もしかして、それらの難点をわかった上で、あえてビールにしているのかもしれない。
むしろ、それらの難点ゆえに、ビールは「とりあえずビール」の地位につけたのかもしれない。
試練を越える成人の儀としての「とりあえずビール」
先ほど、ビールは特定の人には三重苦だと書いた。
これに制限時間の短さを加えると、「とりあえずビール」には四つの試練があることになる。
もしかしたらこれらは、あえての試練なのではないか?
学校を卒業し、「カイシャ」という組織で成員として認められるために、乗り越えなくてはならない試練。
いわば、一人前と認められるために、崖から飛び降りたり獣を狩ったりするような「成人の儀」。
……を、すごくスケールダウンしたもの。
苦くて炭酸のお酒をぐびぐび飲めたら、成人として認められる。
ビールを美味く思えてこそ一人前の社会人だという意見は、冗談でなく主張する人が実際にいるし。
さらに、集団内の絆を再確認するための試練でもあるかもしれない。
各々が自分の好きなものを頼むのではなく、最大公約数的なクセのないものを頼むのでもなく、あえて、クセの強いドリンクを皆で揃って注文する。

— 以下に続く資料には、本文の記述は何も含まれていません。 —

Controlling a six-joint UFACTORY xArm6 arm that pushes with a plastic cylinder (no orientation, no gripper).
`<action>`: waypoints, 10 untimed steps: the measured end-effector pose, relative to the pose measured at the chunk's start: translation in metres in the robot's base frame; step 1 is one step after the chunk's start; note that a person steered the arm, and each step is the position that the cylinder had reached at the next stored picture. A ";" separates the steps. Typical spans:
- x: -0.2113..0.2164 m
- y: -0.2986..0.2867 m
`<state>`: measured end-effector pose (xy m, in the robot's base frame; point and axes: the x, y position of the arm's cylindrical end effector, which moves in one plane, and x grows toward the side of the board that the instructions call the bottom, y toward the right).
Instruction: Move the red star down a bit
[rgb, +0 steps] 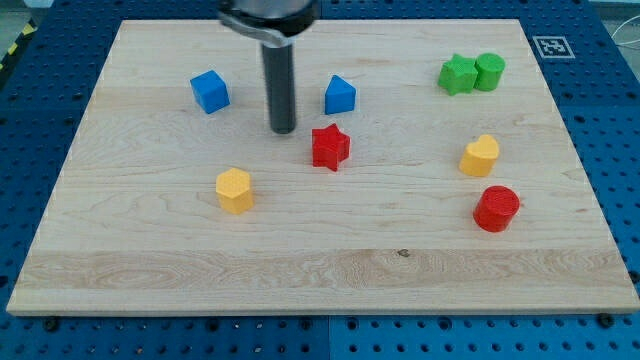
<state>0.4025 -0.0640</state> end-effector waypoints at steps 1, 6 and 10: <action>0.028 -0.011; 0.011 0.054; 0.078 0.042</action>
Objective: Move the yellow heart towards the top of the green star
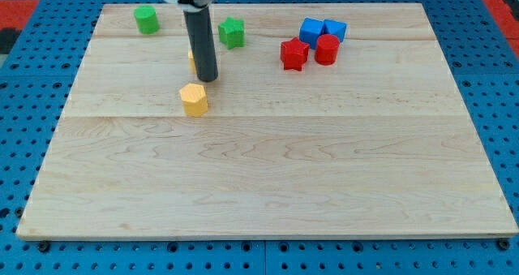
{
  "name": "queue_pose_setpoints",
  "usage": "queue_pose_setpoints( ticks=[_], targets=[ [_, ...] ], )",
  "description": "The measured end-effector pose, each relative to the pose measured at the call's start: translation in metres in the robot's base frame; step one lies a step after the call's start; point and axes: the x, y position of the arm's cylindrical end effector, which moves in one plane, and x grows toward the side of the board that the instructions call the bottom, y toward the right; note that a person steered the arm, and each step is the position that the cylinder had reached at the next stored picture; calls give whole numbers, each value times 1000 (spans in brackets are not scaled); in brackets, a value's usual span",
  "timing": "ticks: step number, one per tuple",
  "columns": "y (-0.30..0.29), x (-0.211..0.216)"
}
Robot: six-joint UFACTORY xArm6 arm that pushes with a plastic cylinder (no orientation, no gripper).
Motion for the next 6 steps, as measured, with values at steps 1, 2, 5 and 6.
queue_pose_setpoints(
  ticks=[1, 2, 5, 6],
  targets=[
    [0, -29],
    [-9, -49],
    [-6, -100],
    [4, -112]
  ],
)
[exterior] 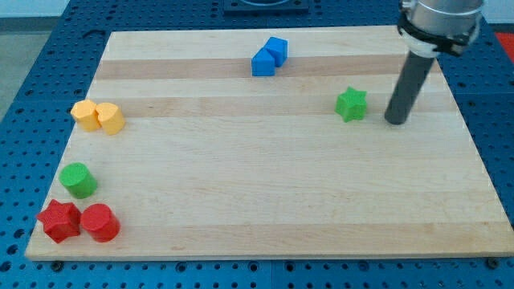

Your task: Push green star towards the red blocks

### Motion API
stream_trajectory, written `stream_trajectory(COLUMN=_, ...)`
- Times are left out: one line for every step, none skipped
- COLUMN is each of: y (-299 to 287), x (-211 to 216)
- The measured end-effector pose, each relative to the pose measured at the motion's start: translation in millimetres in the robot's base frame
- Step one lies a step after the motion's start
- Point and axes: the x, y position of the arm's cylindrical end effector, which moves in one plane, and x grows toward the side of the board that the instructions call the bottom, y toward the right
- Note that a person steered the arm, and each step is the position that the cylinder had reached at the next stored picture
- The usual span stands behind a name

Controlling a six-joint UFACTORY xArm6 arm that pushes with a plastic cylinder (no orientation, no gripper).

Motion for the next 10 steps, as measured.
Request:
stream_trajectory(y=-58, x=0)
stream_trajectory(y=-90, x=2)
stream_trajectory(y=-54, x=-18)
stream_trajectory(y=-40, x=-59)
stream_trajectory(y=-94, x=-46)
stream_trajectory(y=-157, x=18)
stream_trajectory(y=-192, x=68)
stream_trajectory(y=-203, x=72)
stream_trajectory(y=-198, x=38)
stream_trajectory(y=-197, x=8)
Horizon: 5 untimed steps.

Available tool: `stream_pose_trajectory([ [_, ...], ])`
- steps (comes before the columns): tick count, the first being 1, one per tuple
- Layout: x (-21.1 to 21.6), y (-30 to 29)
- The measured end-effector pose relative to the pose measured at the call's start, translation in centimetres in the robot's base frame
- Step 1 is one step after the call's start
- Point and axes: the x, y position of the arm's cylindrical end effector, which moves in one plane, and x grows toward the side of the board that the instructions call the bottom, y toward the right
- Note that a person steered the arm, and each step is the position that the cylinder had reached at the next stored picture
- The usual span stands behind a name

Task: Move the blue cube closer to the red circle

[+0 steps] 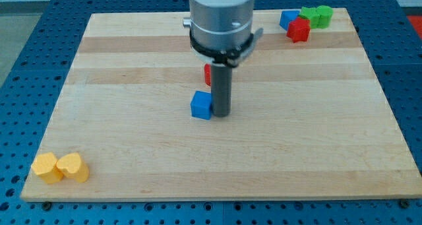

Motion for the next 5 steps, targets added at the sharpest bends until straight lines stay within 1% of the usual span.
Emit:
stream_pose_trajectory([
  [1,-0.9,-0.3],
  [2,4.3,0.9],
  [3,7.0,-3.0],
  [4,5.2,-5.3],
  [5,1.2,-5.1],
])
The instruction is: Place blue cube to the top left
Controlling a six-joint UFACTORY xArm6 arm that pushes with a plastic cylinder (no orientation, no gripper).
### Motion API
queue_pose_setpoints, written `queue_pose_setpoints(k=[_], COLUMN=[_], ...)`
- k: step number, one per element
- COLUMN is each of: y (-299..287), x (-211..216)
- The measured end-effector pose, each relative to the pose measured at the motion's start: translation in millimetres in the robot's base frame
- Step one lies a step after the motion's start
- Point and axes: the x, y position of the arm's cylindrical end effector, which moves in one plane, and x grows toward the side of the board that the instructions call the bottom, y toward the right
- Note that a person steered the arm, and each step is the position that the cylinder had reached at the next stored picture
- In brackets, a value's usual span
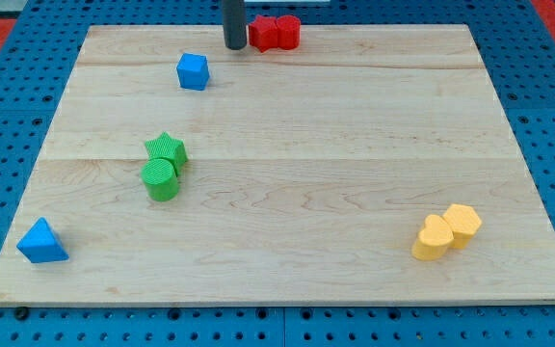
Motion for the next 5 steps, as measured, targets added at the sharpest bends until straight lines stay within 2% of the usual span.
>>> queue_pose_setpoints(k=[3,4,5], y=[-116,-108,-113], x=[18,43,46])
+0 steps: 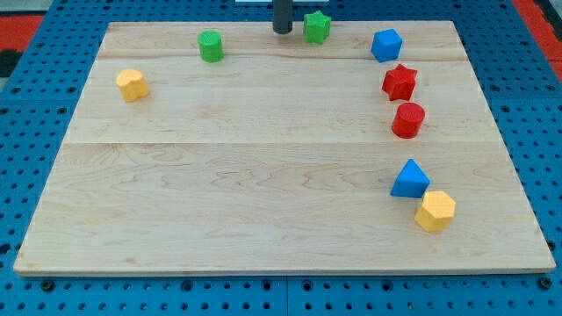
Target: Slide green circle down and right a bit
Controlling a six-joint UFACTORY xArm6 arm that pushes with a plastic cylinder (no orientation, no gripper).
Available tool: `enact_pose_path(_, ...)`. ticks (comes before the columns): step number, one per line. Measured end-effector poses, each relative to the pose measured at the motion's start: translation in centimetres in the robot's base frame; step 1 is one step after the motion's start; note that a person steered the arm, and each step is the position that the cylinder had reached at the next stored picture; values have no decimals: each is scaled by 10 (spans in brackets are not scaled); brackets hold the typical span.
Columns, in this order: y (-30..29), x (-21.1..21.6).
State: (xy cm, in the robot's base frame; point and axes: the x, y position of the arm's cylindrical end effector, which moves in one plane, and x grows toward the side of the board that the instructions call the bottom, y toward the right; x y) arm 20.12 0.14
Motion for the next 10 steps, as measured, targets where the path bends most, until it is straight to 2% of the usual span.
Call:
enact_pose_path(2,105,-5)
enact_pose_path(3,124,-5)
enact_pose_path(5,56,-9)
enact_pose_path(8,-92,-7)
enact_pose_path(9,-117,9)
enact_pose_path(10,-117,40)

四つの試練を越えて同じものを頼むことで一体感を高め、連帯の固さを確かめあう。
「他のドリンクを待っていると、泡が消えて不味くなる」という難点は、ここに至ってはむしろ有効にはたらく。
他のものを頼ませないための圧力として機能するのだ。
かくして集団内の構成員はほとんど全員、ビールを頼む。
ビールを飲めない人は、「飲めもしないものにわざわざ500円くらい払う」ことによって、この連帯に参加したこととみなす。
……という集団もあれば、飲めない人の存在自体許さない強烈な集団もある。
この、「一人前の仲間として認められるための試練」的効果は、残念ながら烏龍茶にはない。
飲みにくいドリンクでないといけないからだ。
でもそれ青汁でもよくないですか?
青汁なら、ちゃんと苦いし、飲みにくい。
でも慣れてくると美味しく感じてくるし(たぶん)、ビールと違って健康にもいい。
唯一「他のドリンクを待つと不味くなる」という圧力要素が足りないから、りんごのすりおろしも入れましょうよ。
なかなか来ないカクテルを待つうちに、どんどん茶色く酸化していくすりりんご。
それに伴いどんどんどどめ色になっていく青汁。
泡が消えていくビール以上に、見た目の圧力は抜群です。